Work task = Could the data underneath be repeated exactly, in full?

Segment Start: Input data

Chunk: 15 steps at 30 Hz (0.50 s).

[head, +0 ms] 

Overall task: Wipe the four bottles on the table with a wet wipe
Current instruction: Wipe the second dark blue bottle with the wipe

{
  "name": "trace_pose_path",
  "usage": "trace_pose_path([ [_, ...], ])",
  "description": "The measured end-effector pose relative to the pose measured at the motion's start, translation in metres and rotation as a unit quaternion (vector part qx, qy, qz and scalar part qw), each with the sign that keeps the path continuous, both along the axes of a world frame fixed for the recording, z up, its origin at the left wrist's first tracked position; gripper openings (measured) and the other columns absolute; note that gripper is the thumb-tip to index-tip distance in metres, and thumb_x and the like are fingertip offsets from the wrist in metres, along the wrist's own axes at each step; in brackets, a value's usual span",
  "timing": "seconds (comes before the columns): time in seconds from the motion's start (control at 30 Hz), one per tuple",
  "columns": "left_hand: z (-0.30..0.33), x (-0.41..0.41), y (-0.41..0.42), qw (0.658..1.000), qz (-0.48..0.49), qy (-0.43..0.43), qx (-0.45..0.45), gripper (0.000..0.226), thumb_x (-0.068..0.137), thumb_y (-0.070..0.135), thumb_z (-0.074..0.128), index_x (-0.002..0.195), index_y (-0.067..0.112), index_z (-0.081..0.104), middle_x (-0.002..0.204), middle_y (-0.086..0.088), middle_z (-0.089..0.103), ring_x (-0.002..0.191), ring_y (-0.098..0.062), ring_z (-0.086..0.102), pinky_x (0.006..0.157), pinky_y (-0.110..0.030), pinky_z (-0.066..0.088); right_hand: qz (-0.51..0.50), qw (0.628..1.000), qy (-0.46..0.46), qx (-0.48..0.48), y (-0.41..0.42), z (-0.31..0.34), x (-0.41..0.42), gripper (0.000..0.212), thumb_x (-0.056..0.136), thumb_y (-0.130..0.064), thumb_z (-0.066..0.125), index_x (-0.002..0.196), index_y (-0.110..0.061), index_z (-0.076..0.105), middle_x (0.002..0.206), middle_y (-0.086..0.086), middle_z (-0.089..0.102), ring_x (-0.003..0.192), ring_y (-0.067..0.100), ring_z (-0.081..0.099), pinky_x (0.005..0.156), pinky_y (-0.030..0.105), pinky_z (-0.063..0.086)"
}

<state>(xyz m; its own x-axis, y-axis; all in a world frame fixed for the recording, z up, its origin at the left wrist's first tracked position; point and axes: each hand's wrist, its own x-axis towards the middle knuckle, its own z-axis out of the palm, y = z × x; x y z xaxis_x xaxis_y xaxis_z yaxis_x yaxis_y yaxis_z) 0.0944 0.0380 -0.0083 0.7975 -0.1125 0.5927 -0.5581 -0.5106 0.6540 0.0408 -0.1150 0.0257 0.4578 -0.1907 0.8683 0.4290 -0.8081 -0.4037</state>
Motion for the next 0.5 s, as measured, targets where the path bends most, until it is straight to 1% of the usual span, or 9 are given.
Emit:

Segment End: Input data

Answer to this exercise =
Chunk: 15 steps at 30 Hz (0.50 s).

[head, +0 ms] 

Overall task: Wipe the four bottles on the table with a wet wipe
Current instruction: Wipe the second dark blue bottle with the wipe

{
  "name": "trace_pose_path",
  "usage": "trace_pose_path([ [_, ...], ])",
  "description": "The measured end-effector pose relative to the pose measured at the motion's start, translation in metres and rotation as a unit quaternion (vector part qx, qy, qz and scalar part qw), each with the sign that keeps the path continuous, both along the axes of a world frame fixed for the recording, z up, its origin at the left wrist's first tracked position; gripper openings (measured) and the other columns absolute; note that gripper is the thumb-tip to index-tip distance in metres, and thumb_x and the like are fingertip offsets from the wrist in metres, along the wrist's own axes at each step; in brackets, a value's usual span",
  "timing": "seconds (comes before the columns): time in seconds from the motion's start (control at 30 Hz), one per tuple",
  "columns": "left_hand: z (-0.30..0.33), x (-0.41..0.41), y (-0.41..0.42), qw (0.658..1.000), qz (-0.48..0.49), qy (-0.43..0.43), qx (-0.45..0.45), gripper (0.000..0.226), thumb_x (-0.068..0.137), thumb_y (-0.070..0.135), thumb_z (-0.074..0.128), index_x (-0.002..0.195), index_y (-0.067..0.112), index_z (-0.081..0.104), middle_x (-0.002..0.204), middle_y (-0.086..0.088), middle_z (-0.089..0.103), ring_x (-0.002..0.191), ring_y (-0.098..0.062), ring_z (-0.086..0.102), pinky_x (0.006..0.157), pinky_y (-0.110..0.030), pinky_z (-0.066..0.088); right_hand: qz (-0.51..0.50), qw (0.628..1.000), qy (-0.46..0.46), qx (-0.48..0.48), y (-0.41..0.42), z (-0.31..0.34), x (-0.41..0.42), gripper (0.000..0.212), thumb_x (-0.056..0.136), thumb_y (-0.130..0.064), thumb_z (-0.066..0.125), index_x (-0.002..0.196), index_y (-0.110..0.061), index_z (-0.076..0.105), middle_x (0.002..0.206), middle_y (-0.086..0.086), middle_z (-0.089..0.102), ring_x (-0.003..0.192), ring_y (-0.067..0.100), ring_z (-0.081..0.099), pinky_x (0.005..0.156), pinky_y (-0.030..0.105), pinky_z (-0.063..0.086)"
}

<state>(xyz m; its own x-axis, y-axis; all in a world frame fixed for the recording, z up, its origin at the left wrist's first tracked position; point and axes: each hand's wrist, its own x-axis towards the middle knuckle, its own z-axis out of the palm, y = z × x; x y z xaxis_x xaxis_y xaxis_z yaxis_x yaxis_y yaxis_z) 0.0944 0.0380 -0.0083 0.7975 -0.1125 0.5927 -0.5581 -0.5106 0.6540 0.0408 -0.1150 0.0257 0.4578 -0.1907 0.8683 0.4290 -0.8081 -0.4037</state>
Motion for the next 0.5 s, as measured, targets where the path bends most, until it is straight to 1% of the usual span, or 9 are given.
Emit:

The answer contains nothing further.